The functional demands of bipedalism have exerted a strong influence on the postcranial skeletal adaptations of modern humans as well as extinct hominins. For example, australopiths share with modern humans many of the essential features of bipedalism such as reorganized pelvic and lower back anatomy, a valgus knee, and a relatively robust calcaneus. However, australopiths have many unique features that differ from modern humans in significant ways. Humans do not share the long ala of the ilia, the relatively smaller femoral heads, or the curved fingers and toes seen in Australopithecus. This combination of primitive and derived features leads many researchers to support the idea that australopiths engaged in a form of locomotion that was not identical to that of modern humans, including a greater amount of time engaged in climbing and suspensory behaviors.
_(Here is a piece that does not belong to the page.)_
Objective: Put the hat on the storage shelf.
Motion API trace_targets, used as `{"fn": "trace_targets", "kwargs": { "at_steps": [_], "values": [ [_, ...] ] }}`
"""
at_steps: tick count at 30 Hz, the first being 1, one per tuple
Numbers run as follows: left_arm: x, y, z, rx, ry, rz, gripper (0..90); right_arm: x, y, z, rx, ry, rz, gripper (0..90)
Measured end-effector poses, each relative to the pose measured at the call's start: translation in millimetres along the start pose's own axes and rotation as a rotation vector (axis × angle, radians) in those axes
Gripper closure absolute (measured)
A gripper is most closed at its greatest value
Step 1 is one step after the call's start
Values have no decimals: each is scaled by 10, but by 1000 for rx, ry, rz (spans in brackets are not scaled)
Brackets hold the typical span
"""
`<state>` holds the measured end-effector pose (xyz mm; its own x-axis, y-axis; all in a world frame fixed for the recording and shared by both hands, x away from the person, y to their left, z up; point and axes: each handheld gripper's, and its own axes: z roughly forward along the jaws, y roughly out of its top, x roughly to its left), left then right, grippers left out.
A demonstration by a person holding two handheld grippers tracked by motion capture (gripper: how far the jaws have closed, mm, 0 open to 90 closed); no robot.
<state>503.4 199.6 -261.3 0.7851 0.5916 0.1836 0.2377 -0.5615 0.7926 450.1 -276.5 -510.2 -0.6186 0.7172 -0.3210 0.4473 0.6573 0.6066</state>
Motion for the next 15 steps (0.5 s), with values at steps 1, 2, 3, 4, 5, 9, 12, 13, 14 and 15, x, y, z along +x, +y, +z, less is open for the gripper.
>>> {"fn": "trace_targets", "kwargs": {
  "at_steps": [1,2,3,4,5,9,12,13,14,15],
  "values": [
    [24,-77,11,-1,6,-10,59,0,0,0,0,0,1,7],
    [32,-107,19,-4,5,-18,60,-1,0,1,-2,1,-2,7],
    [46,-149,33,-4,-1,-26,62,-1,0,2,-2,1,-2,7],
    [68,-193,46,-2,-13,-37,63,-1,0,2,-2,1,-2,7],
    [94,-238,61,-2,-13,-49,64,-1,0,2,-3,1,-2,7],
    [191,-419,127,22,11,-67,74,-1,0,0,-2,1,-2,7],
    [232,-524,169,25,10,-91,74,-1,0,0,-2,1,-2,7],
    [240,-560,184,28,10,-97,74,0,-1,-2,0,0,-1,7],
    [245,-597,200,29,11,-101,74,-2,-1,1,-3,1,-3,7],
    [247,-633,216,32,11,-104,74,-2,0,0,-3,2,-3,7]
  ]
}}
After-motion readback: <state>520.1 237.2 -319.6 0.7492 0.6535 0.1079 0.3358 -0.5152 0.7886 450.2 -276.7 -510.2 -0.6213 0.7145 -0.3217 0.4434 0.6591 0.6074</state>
Australopithecus may, then, represent a mosaic of evolutionary adaptations for life on the ground and in the trees.
Based on the reading, identify the species (not including the genus Homo) on the table below that show evidence of bipedalism, the geological dates associated with each species, and the morphological features that demonstrate possible bipedalism. Identify any environmental or behavioral changes that may have affected adaptations for bipedal locomotion. Remember to write down only information for which there is evidence. Then answer the reflection questions.
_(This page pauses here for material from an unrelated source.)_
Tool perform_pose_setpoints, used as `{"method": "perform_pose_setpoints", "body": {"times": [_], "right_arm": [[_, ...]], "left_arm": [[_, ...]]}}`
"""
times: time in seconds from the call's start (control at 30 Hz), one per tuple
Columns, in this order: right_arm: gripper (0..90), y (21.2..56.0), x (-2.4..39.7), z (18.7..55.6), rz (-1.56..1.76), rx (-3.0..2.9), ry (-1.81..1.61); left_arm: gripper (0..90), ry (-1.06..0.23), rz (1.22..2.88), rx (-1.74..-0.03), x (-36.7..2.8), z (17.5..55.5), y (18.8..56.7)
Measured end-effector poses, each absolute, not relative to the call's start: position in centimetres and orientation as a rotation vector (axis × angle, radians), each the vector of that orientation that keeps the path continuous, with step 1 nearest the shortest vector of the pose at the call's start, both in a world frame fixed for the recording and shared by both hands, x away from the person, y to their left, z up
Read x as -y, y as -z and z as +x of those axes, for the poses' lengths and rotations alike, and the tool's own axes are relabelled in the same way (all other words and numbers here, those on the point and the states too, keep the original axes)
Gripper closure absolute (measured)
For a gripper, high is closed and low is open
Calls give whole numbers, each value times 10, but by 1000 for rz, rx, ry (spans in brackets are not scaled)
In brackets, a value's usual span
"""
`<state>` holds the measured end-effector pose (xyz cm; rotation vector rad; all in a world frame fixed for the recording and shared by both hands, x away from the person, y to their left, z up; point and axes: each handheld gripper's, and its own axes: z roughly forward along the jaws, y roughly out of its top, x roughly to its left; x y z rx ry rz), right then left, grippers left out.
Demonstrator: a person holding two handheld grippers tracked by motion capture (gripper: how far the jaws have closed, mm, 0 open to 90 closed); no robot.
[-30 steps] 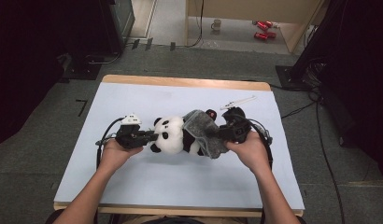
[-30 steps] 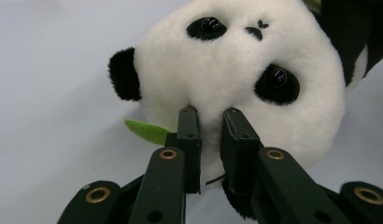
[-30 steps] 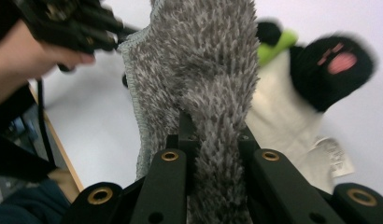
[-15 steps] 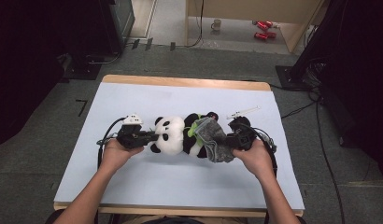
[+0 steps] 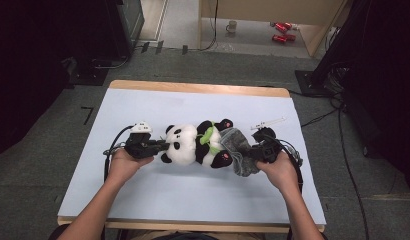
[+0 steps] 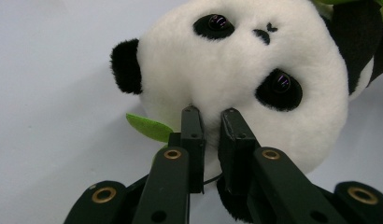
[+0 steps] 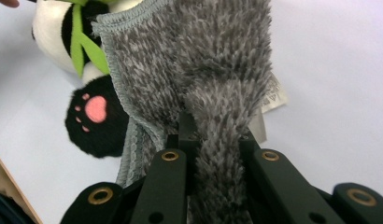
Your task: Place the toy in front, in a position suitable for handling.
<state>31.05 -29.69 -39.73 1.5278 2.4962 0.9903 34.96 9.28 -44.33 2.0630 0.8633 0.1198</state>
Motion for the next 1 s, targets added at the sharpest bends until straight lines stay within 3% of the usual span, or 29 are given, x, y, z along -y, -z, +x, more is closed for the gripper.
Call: {"method": "perform_pose_setpoints", "body": {"times": [0.27, 0.53, 0.77, 1.0], "right_arm": [[810, 370, 305, 305, 1520, -2445, -1085], [810, 336, 275, 301, 1379, -2475, -1168], [809, 352, 245, 302, 1337, -2564, -1149], [809, 378, 258, 303, 1402, -2575, -1148]], "left_arm": [[818, -113, 2051, -873, -93, 351, 444], [819, -117, 2046, -874, -93, 351, 444], [819, -111, 2053, -873, -94, 352, 443], [821, -99, 2051, -868, -93, 351, 444]]}}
(Supplemental links from table above)
Sahelanthropus tchadensis skull
Ardipithecus ramidus skull
Australopithecus anamensis extra information
Australopithecus afarensis Walking with Lucy
Australopithecus africanus extra information
Based on your reading and the above exercise, complete the following questions.
- What is bipedalism?
- What is habitual or obligate bipedalism? How is it different from facultative bipedalism? For what reason(s) would a quadruped use the bipedal form of locomotion?
- What are the earliest fossil hominins to show physical evidence of bipedalism?
- What are some of the theories put forward by scientist for the evolution of bipedalism? Which one do you think is the most plausible and why? Do you think there is more than one?
- What are the anatomical features indicative of bipedalism? How do those features differ from a quadruped?
- Based on the information you have recorded, did bipedalism evolve before or after an increase in brain size? In what way could brain size have been affected by bipedalism?
- What features, if any, are unique to australopiths in comparison to modern humans and chimpanzees? What might these features indicate?